Her eyes fell. "Oh, I see."
He rinsed the emulsion out of the brush in silence, wondering if she did, and if "I see" was going to be her only response. He propped the brush to dry on the draining board and seriously considered whether fighting his way through half a mile of razor wire wouldn't be the more sensible option after all. "Shall I come back tomorrow? It's Sunday. We could make a start on the hall."
"I'll be here," she said.
"Okay." He walked across to the scullery door.
"Nick?"
"Yes?" He turned.
"How long do these courtships of yours usually take?"
An amiable smile creased his eyes. "Before what?"
"Before..." She looked suddenly uncomfortable. "Never mind. It was a silly question. I'll see you tomorrow."
"I'll try not to be late."
"It doesn't matter if you are," she said through gritted teeth. "You're doing this out of kindness, not because you have to. I haven't asked you to paint the whole house, you know."

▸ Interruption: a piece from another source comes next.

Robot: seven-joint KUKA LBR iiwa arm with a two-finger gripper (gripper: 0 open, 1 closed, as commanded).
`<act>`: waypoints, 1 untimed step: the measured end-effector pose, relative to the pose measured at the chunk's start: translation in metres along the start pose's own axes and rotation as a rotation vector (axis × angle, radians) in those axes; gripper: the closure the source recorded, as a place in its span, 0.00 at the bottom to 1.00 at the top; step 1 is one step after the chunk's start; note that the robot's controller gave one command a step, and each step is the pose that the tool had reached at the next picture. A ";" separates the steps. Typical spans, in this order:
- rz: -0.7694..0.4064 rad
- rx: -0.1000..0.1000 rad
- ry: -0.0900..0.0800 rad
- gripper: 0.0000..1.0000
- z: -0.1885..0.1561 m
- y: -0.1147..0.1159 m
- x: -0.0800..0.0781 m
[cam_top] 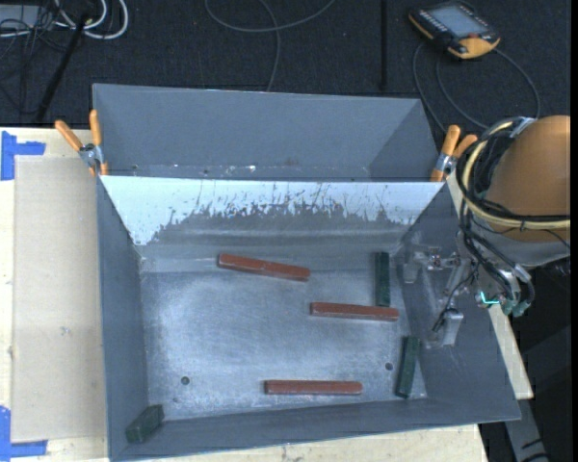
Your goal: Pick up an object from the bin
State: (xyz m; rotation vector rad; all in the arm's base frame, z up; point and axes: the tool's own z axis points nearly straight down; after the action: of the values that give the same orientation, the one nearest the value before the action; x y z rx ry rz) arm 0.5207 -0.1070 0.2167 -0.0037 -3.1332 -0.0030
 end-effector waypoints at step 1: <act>-0.003 0.001 -0.007 0.00 -0.004 0.000 -0.002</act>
Offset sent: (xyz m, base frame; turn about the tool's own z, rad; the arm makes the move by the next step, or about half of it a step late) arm 0.0442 0.0142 -0.1467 -0.0702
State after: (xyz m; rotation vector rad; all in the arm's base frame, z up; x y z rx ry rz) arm 0.5223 -0.1066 0.2205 0.0011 -3.1405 -0.0009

"True," he agreed, "but it's a courtship thing. I thought I'd explained all that."
She clambered to her feet with flashing eyes. "Go away," she said, pushing him through the door and bolting it behind him. "And for God's sake bring some brandy with you tomorrow," she yelled. "Courtship stinks. I've decided I'd rather be seduced."

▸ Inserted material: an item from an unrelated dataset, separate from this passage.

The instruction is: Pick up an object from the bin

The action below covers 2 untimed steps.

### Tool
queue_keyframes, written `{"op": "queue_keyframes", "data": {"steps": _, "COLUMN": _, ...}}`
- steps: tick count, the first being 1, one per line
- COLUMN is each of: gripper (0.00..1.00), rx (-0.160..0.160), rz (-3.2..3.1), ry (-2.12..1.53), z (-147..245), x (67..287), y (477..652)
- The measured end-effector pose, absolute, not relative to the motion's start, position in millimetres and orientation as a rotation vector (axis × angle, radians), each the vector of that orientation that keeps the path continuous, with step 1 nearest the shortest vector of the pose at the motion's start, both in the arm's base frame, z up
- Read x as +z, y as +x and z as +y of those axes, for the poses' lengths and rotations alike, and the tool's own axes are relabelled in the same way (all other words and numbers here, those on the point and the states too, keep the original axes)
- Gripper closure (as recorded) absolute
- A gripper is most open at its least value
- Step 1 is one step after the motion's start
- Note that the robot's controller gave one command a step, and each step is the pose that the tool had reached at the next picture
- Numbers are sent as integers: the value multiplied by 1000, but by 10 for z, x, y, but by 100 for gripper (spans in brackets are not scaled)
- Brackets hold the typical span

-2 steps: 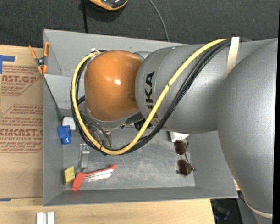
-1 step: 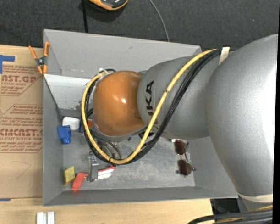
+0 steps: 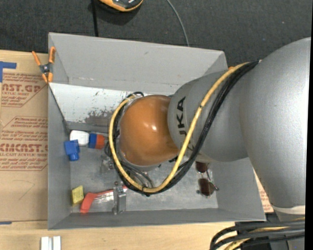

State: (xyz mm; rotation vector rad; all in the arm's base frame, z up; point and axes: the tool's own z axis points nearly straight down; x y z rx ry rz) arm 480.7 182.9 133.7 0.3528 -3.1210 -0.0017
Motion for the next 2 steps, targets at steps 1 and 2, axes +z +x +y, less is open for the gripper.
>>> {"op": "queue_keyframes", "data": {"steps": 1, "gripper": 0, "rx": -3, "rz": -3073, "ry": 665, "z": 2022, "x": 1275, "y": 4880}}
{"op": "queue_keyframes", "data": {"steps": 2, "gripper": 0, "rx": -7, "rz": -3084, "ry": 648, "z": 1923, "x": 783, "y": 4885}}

The television was on and Celia, remote control in hand was chuckling to herself when Maggie tiptoed into the drawing room to see if she was all right. Bertie had abandoned the stifling heat of the bed and was stretched out on his back on the sofa, legs akimbo. "It's late, Ma. You ought to be asleep."
"I know, but this is so funny, darling."
"You said it was wall-to-wall horror movies."

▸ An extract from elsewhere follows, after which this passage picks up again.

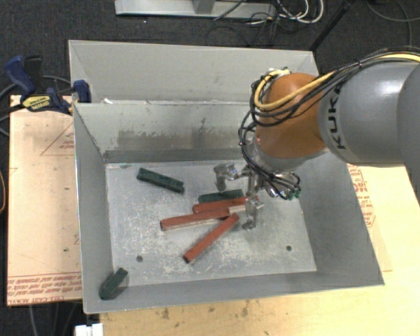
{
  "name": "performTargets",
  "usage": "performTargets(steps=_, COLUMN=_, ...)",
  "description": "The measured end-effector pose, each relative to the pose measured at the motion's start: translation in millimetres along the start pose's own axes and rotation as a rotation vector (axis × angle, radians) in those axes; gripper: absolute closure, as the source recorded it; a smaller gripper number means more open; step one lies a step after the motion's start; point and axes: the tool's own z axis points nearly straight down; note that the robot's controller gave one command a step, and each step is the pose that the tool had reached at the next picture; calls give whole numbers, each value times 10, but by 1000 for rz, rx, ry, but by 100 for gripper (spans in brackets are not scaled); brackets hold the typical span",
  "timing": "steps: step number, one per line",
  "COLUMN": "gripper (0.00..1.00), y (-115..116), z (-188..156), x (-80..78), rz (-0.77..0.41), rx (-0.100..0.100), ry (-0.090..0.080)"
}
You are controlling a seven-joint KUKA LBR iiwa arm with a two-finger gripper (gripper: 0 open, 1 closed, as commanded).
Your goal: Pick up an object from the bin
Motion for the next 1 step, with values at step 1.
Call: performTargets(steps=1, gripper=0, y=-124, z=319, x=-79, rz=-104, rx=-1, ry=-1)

"It is. That's why I'm laughing."
Maggie fixed her mother with a perplexed frown, then seized the remote control and killed the picture. "You were listening," she accused her.
"Well..."
"How could you?"
"I needed a pee," said Celia apologetically, "and you weren't exactly whispering."
"The doctor said you weren't to walk around on your own."
"I had no option. I called out a couple of times, but you didn't hear me. In any case"-her eyes brimmed with humor-"you were getting on so well that I decided it would be tactless to interrupt you." She appraised her daughter in silence for a moment, then abruptly patted the bed. "Are you too old to take some advice?"
"It depends what it is," said Maggie, sitting down.
"Any man who invites the woman to make the running is worth having."
"Is that what my father did?"
"No. He swept me off my feet, rushed me to the altar, and then gave me thirty-five years to repent at leisure." Celia smiled ruefully. "Which is why the advice is good. I fell for your father's overinflated opinion of himself, mistook obstinacy for masterfulness, alcoholism for wit, and laziness for charisma..." She broke off apologetically, realizing that it was her daughter's father she was criticizing. "It wasn't all bad," she said robustly. "Everyone was more stoical in those days-we were taught to put up with things-and look what I got out of it. You ... Matt ... the house..."
Maggie leaned forward to kiss her mother's cheek. "Ava ... Martin ... theft ... debts ... heartache ... a wonky hip..."
"Life," countered Celia. "A still-viable livery stable ... Bertie ... a new kitchen ... a future..."
"Nick Ingram?"
"Well, why not?" said Celia with renewed chuckles. "If I was forty years younger and he showed the remotest interest in me, I certainly wouldn't need a bottle of brandy to get things moving."